The blessing – and the curse – of the Globe is that it is contractually obliged to present a lot of Shakespeare plays. This is, of course, the raison d’etre of Sam Wanamaker’s replica “wooden O” beside the Thames, a venue that delights the tourists and the academics and sometimes struggles to entice a regular theatre-going crowd.
The endless churn of shows from within a self-selectingly narrow strand of the Shakespeare canon (there won’t be many appearances from the likes of Henry VI Part Two) means that the productions can have a somewhat undercooked quality – and this is precisely the issue that prevails here. This Macbeth needed to be left in the oven a little longer to rise successfully.
The headline news is that the three witches are men. Does this add a new level of textual depth and insight – or is it merely a gimmick, a shortcut to attempt to distinguish this Macbeth from myriad others? It’s the latter, unfortunately; director Abigail Graham has a number of intriguing ideas that remain stubbornly centrifugal rather than coalescing into a convincing whole.

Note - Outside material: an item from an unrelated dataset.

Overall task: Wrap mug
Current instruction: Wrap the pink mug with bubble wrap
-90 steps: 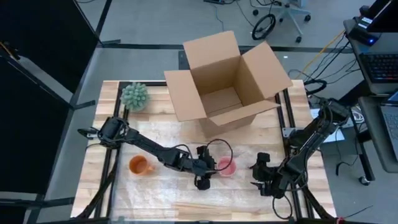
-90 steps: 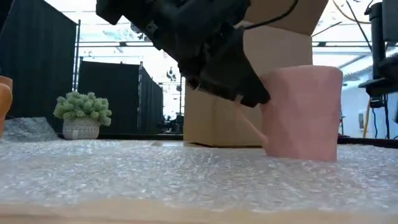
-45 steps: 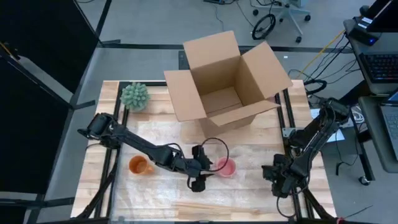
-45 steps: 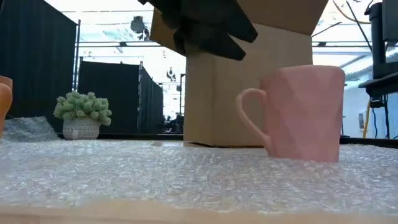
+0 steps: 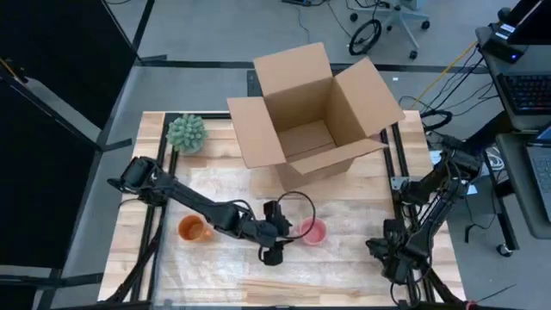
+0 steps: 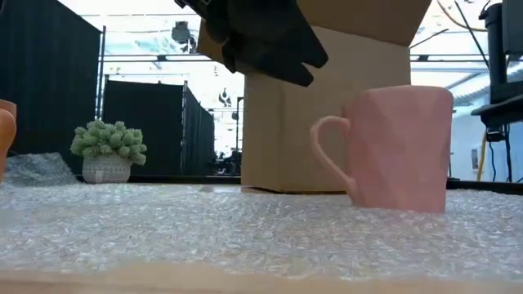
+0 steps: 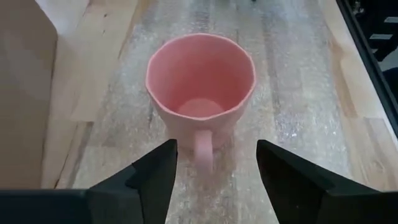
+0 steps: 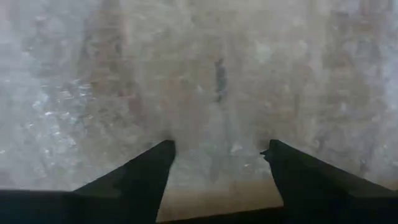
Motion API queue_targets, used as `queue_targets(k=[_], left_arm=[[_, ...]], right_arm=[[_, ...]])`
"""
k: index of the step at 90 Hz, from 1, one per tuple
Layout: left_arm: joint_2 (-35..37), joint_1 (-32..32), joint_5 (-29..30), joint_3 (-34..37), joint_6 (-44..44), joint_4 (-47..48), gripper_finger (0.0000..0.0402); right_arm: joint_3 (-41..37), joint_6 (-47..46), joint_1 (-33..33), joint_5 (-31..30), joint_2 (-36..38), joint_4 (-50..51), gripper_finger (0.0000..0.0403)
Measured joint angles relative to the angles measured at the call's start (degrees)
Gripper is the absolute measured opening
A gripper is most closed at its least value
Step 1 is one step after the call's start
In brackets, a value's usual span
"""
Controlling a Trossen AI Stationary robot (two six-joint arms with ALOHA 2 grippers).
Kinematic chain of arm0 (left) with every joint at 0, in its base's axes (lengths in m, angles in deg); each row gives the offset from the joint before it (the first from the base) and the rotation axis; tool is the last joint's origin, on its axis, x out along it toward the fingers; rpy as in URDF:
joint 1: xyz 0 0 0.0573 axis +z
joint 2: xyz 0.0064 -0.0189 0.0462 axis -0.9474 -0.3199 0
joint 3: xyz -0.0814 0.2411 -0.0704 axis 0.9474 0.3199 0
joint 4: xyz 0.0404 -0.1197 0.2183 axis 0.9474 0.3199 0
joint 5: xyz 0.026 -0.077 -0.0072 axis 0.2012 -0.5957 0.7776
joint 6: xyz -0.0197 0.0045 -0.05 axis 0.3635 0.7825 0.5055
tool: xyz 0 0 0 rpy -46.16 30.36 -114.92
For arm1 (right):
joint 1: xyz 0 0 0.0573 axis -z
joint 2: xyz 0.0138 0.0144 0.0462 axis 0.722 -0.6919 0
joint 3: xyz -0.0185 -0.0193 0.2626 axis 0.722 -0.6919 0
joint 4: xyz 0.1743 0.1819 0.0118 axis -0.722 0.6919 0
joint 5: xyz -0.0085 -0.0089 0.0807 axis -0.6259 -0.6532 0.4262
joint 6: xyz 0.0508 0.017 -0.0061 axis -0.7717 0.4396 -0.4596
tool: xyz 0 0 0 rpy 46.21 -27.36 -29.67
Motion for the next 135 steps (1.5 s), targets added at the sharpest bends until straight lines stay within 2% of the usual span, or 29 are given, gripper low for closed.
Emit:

In her modern-dress production, the witches at least make for a striking spectacle: they wear white PPE suits and sinister bird masks, forming a sharp contrast to the beige chinos and trouser suits aesthetic of Queen – yep – Duncan’s court. When they incant the “double double, toil and trouble” speech, they make vigorous use of a food blender.
The great blessing is that Max Bennett is a charismatic Macbeth, conveying a magnetic sense of presence the moment he and Banquo (Fode Simbo) arrive wearing combat fatigues and toting machine guns. Bennett makes this good-soldier-turned-bad-king kinetic and pumped; no wonder he brushes aside Matti Houghton’s Lady Macbeth as soon as she becomes an encumbrance to Project Preserve Perpetual Power.
Graham fascinatingly foregrounds children here: when Duncan (Tamzin Griffin) arrives at the castle of the childless Macbeths, three young nippers (the sons of Banquo, Siward and Macduff, the last sporting a Spiderman costume) are onstage to greet her. This underscores the fact that the line of succession matters: even if the Macbeths’ reign had been a blessed one, they have no heir to follow. Regicide uproots the natural order and this upending is symbolised by a sinister sprayed silver tree that hovers over the stage.
The witches make innovatively gruesome use of catering trolleys; this is especially effective when the trolleys are paraded around bearing body bags during the escalating slaughter of Act Five. There is a strikingly ritualistic air to these short scenes: Macbeth will fight fearsomely to the end but his destiny is pre-determined. Order, both natural and civic, will reassert itself eventually.